#### INFORMATION SUPPLIED:
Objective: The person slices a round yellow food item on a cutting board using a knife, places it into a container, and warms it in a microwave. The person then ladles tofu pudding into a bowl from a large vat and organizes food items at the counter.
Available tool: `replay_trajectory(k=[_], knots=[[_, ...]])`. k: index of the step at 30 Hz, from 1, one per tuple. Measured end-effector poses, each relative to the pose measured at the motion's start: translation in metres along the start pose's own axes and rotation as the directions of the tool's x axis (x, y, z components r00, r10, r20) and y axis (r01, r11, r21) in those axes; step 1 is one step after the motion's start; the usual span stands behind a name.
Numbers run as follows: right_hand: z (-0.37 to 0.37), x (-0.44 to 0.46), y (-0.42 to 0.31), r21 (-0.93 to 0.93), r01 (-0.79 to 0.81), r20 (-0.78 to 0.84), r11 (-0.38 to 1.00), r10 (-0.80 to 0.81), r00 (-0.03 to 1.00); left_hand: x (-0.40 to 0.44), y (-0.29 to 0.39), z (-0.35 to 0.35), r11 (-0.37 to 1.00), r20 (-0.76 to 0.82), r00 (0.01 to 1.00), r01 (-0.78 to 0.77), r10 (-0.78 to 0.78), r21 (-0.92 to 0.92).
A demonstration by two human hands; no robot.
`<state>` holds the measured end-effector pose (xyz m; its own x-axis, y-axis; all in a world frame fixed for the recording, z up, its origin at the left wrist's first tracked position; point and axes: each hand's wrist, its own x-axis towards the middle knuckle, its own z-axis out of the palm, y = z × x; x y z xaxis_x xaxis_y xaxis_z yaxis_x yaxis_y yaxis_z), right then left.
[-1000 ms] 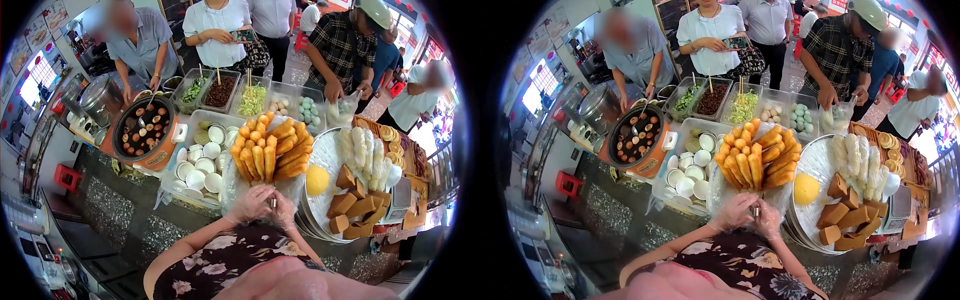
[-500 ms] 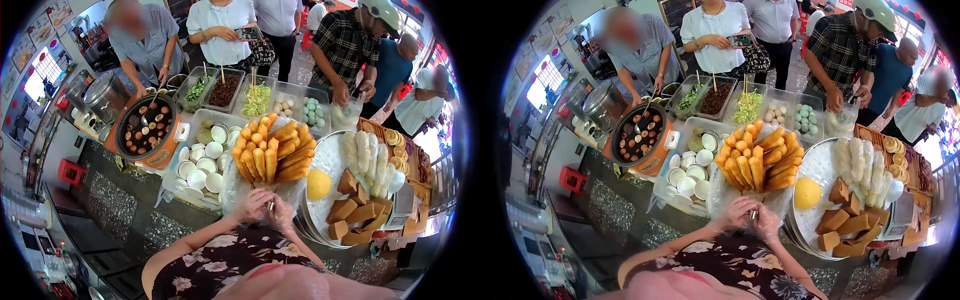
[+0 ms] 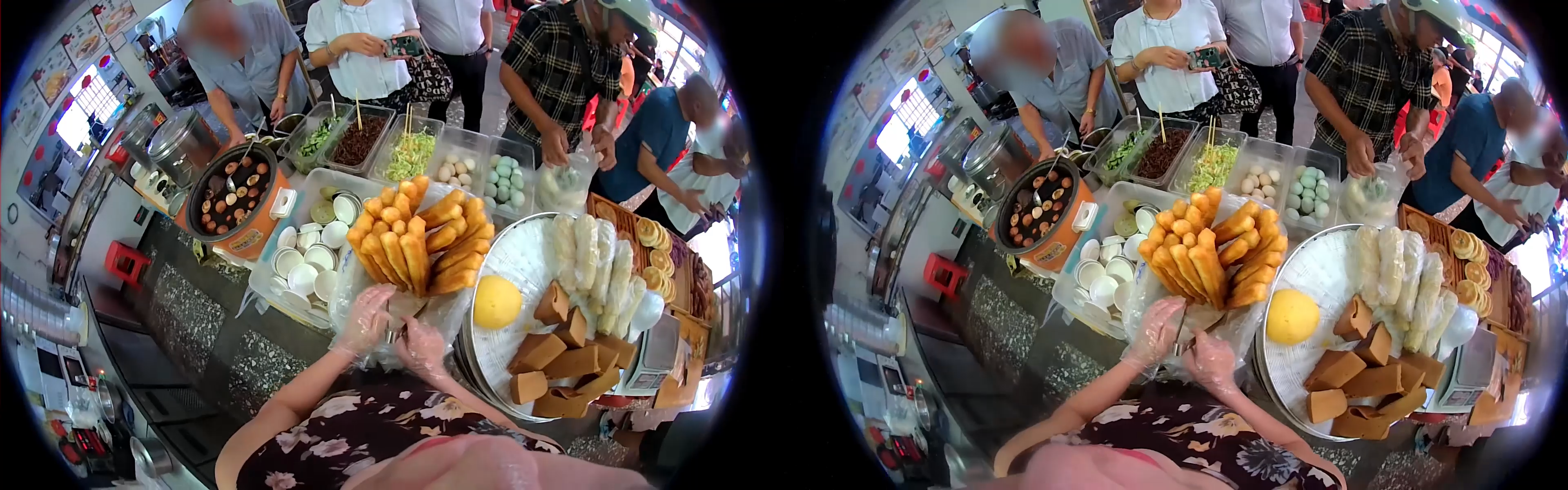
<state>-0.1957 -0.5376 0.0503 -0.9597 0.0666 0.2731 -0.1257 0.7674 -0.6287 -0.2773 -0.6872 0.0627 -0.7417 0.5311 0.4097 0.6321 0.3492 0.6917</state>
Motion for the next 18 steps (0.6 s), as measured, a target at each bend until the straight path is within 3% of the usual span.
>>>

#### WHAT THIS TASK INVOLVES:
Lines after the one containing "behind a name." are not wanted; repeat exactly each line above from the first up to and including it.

#### ANSWER TO THE PROBLEM:
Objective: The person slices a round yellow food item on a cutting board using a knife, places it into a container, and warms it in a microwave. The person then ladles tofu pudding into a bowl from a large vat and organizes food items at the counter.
Available tool: `replay_trajectory(k=[_], knots=[[_, ...]])`. k: index of the step at 30 Hz, from 1, one per tuple. Measured end-effector poses, each relative to the pose measured at the motion's start: translation in metres along the start pose's own axes and rotation as the directions of the tool's x axis (x, y, z components r00, r10, r20) and y axis (r01, r11, r21) in those axes; step 1 is one step after the motion's start; the usual span stands behind a name.

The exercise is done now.